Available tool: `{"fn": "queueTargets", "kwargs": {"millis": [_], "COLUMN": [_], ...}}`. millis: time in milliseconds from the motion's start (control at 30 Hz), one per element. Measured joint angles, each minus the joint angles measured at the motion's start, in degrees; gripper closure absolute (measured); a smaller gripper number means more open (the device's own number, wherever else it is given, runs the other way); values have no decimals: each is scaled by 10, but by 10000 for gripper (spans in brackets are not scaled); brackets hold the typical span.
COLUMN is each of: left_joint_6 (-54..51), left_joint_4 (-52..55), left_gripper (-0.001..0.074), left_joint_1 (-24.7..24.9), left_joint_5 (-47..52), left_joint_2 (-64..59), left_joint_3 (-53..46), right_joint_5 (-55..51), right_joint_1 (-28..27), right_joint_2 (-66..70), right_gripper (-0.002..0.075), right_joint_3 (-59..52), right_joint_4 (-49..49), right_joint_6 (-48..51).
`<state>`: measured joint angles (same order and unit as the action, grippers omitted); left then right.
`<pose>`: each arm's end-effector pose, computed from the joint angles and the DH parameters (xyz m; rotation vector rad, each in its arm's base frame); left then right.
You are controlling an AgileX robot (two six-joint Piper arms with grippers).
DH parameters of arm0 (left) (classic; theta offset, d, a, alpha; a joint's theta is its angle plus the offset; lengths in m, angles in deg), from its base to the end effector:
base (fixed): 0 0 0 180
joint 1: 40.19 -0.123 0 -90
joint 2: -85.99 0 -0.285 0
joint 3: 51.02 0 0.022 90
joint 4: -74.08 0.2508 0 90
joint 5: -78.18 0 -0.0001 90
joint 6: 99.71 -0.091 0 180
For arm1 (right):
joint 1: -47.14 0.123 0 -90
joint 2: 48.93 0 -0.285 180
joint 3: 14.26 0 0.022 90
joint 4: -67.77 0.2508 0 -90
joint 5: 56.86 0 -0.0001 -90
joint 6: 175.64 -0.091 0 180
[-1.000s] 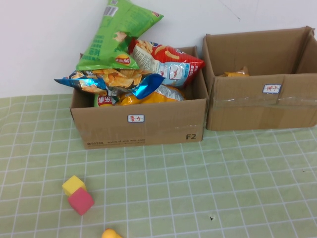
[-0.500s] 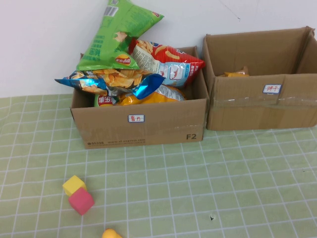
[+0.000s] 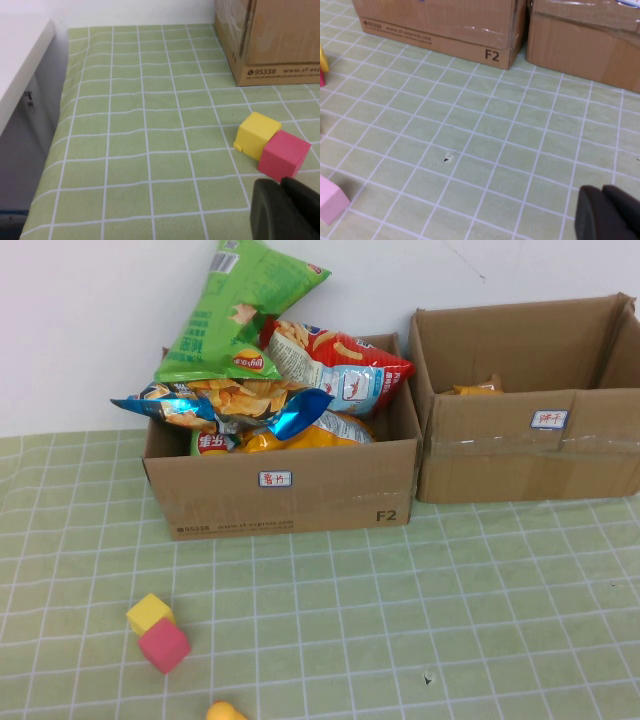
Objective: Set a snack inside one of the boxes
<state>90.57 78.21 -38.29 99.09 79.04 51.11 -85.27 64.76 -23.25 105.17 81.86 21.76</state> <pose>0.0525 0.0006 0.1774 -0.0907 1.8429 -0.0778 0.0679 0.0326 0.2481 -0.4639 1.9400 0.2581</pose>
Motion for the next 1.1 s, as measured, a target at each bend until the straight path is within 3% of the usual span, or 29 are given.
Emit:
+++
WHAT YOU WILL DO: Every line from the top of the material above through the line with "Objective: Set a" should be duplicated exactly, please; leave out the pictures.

ANSWER TO THIS EXERCISE:
Available tool: `{"fn": "queueTargets", "kwargs": {"millis": [_], "COLUMN": [_], ...}}`. millis: time in milliseconds from the motion's start (control at 30 Hz), one per element. Measured joint angles, each minus the joint angles measured at the motion's start, in degrees; gripper closure absolute (measured); a smaller gripper number means more open (the device's own number, wherever else it is given, runs the other way); values have no decimals: each is scaled by 10, but by 10000 for gripper (spans in brackets are not scaled); brackets hold the typical span.
COLUMN is each of: left_joint_6 (-54..51), left_joint_4 (-52..55), left_gripper (-0.001..0.074), left_joint_1 (-24.7..24.9), left_joint_5 (-47..52), left_joint_2 (-64..59), left_joint_3 (-53..46), right_joint_5 (-55..51), right_joint_1 (-28..27), right_joint_2 (-66..70), right_gripper (-0.002..0.075), right_joint_3 (-59..52), right_joint_4 (-49..49), right_joint_6 (-48..51).
`<state>`: measured joint angles (same order and unit as the action, grippers omitted); left then right.
`<pose>`: each arm's end-effector pose, computed from the joint angles and the DH parameters (xyz m; rotation vector rad, each in its arm's base frame); left then right.
You are controlling an AgileX robot (two six-joint Piper arms with grippers).
DH parameters of arm0 (left) (classic; theta offset, d, a, alpha; a joint's theta is its angle plus the offset; lengths in m, angles in deg), from its base to the end effector:
base (fixed): 0 0 0 180
joint 1: 40.19 -0.123 0 -90
joint 2: -85.99 0 -0.285 0
joint 3: 51.02 0 0.022 90
joint 4: -74.08 0.2508 0 90
joint 5: -78.18 0 -0.0001 90
joint 6: 99.71 -0.091 0 180
For arm1 (right):
joint 1: -47.14 0.123 0 -90
joint 2: 48.93 0 -0.285 180
joint 3: 14.26 0 0.022 90
joint 4: -67.77 0.2508 0 -90
joint 5: 56.86 0 -0.0001 -90
joint 6: 175.64 -0.091 0 180
[-1.000s] 
[-0.500s] 
[+0.000s] 
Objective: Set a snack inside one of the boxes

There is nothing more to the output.